Split deliveries to different locations for single orders are not available.
Orders requiring urgent handling must be received by 1pm (AEST/AEDT). Please contact your Customer Service Representative for further details.
Same Day Pickup Orders
Orders requiring same day pick up must be received by 11am (AEST/AEDT). Please contact your Customer Service Representative for further details.
Drop Shipment Orders
Drop shipment orders to companies who are not wholly owned by 3M account customers are available at 3M’s discretion and will incur a minimum handling fee specified in the 3M price list in effect at that time. Please contact your Customer Service Representative for further details.
Minimum Order Value
A minimum order value may apply.

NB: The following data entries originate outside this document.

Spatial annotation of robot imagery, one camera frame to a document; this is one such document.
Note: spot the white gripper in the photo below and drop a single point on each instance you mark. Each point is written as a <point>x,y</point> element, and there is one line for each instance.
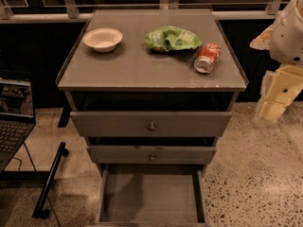
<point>288,37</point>

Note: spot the red coke can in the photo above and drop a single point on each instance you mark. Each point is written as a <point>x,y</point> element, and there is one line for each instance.
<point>207,58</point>

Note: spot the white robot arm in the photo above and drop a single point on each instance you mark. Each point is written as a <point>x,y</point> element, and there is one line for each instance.
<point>298,3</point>

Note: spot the grey drawer cabinet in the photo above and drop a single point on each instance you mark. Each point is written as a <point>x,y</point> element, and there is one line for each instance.
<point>134,79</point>

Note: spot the grey middle drawer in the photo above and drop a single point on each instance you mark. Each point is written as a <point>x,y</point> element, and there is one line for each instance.
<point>160,155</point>

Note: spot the grey top drawer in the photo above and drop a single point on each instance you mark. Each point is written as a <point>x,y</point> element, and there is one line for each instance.
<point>150,124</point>

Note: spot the grey open bottom drawer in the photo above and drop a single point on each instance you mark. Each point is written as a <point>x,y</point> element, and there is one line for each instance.
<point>152,196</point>

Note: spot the green chip bag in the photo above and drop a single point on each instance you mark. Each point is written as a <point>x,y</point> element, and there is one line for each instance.
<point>171,38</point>

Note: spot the metal window railing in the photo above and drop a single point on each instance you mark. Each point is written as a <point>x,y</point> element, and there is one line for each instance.
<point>53,11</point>

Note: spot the white bowl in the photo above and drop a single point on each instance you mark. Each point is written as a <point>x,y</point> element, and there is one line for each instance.
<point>103,40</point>

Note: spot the black laptop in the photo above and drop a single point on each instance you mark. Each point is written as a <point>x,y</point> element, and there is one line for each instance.
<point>17,117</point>

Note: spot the black laptop stand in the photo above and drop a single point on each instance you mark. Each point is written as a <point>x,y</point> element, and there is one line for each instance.
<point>36,179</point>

Orders under the applicable minimum order value may incur a handling fee.
Freight paid into store is via cheapest route as selected by 3M. If other modes of transport are required, this will be at the cost of the customer. The method of transportation and the carrier will be at the selection of 3M. The customer will, upon receipt of the goods, inspect the same and lodge any complaint in accordance with clause 8(d) below.
While 3M will endeavour to adhere to stipulated delivery times, delay, however caused, will not entitle the customer to claim from 3M. In the case of delays caused by circumstances beyond the control of 3M or by the suppliers to 3M, 3M will have the right to either suspend deliveries without notice or to cancel the contract without liability.
All prices will be those in effect at the date of dispatch and unless otherwise expressly indicated such prices will include freight charges.
Distributors are under no obligation whatsoever to comply with the recommended selling prices contained in distributors price lists.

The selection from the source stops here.